More than 150 candidates have already applied for the position, with many more expected to join in. Several GOP members of the state’s congressional delegation have expressed interest, including Doug Collins and Tom Graves.
Other potential Republican candidates include Lt. Gov Geoff Duncan, state Attorney General Chris Carr and Congressman Drew Ferguson.
Republicans were quick to characterize McBath’s decision as a recruiting failure for Democrats.
"With both Stacey Abrams and Lucy McBath refusing to run for Senate, Georgia Democrats have now struck out with both of their top two possible contenders for Georgia's Senate seats,” said John Burke, executive director of the GOP super PAC the Georgia Action Fund. “Control of the U.S. Senate will likely come down to this state and Democrats remain without a single candidate who can win in 2020."

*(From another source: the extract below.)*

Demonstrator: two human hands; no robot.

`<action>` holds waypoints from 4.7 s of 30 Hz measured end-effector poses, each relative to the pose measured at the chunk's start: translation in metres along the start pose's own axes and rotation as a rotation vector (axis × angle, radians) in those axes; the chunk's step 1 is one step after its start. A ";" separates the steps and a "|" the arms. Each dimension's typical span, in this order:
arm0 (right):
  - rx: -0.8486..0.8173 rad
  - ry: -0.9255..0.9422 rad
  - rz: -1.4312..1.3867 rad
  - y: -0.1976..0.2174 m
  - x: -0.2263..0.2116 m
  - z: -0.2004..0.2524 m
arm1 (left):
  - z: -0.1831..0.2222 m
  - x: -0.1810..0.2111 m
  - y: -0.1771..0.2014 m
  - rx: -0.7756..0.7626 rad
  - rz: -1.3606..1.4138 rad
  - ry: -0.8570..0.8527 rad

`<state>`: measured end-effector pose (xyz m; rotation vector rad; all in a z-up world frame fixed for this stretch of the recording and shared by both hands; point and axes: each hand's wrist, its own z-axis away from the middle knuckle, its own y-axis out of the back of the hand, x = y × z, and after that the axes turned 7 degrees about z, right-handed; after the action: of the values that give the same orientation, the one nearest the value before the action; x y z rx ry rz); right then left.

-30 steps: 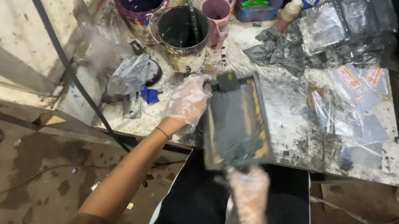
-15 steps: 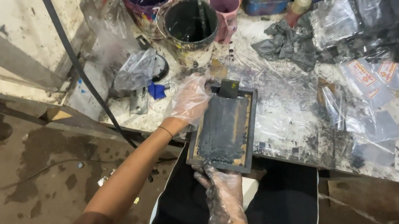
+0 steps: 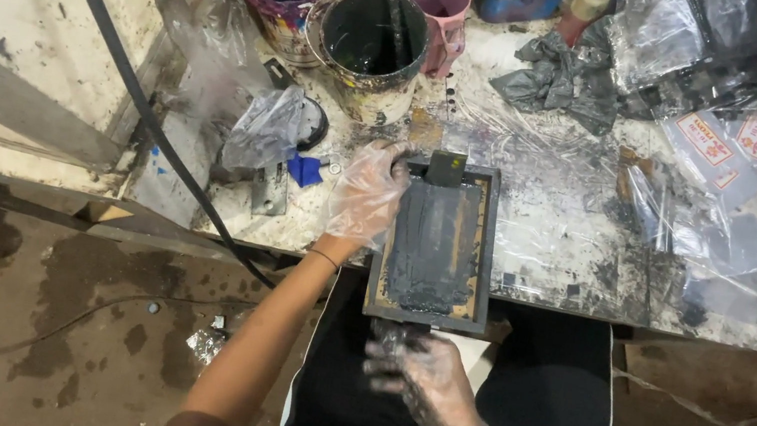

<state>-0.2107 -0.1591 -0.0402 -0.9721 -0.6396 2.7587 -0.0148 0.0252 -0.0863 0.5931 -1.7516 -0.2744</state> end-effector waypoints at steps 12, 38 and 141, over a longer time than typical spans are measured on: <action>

A Senate run hadn’t been on McBath’s radar until Isakson’s sudden retirement announcement prompted a blitz of calls from state and national operatives trying to recruit her. She’d also briefly left open the possibility of challenging incumbent Republican U.S. Sen. David Perdue, who is up for re-election in 2020.
McBath became a household name last year after her surprise ouster of Karen Handel in Georgia’s 6th District, which includes portions of Cobb, Fulton and DeKalb counties.
A gun control advocate before coming to Congress – her teenage son was fatally shot in 2012 – McBath has become one of House Democrats’ most visible voices on the issue in recent months. She helped shepherd legislation to expand background checks to passage earlier this year, and in recent weeks she’s upped the pressure on Senate Republicans to move the bill, along with a federal “red flag” measure to keep firearms out of the hands of people declared dangerous to themselves and others.
She’s being challenged for re-election by a quartet of Republicans, including Handel and state Sen. Brandon Beach.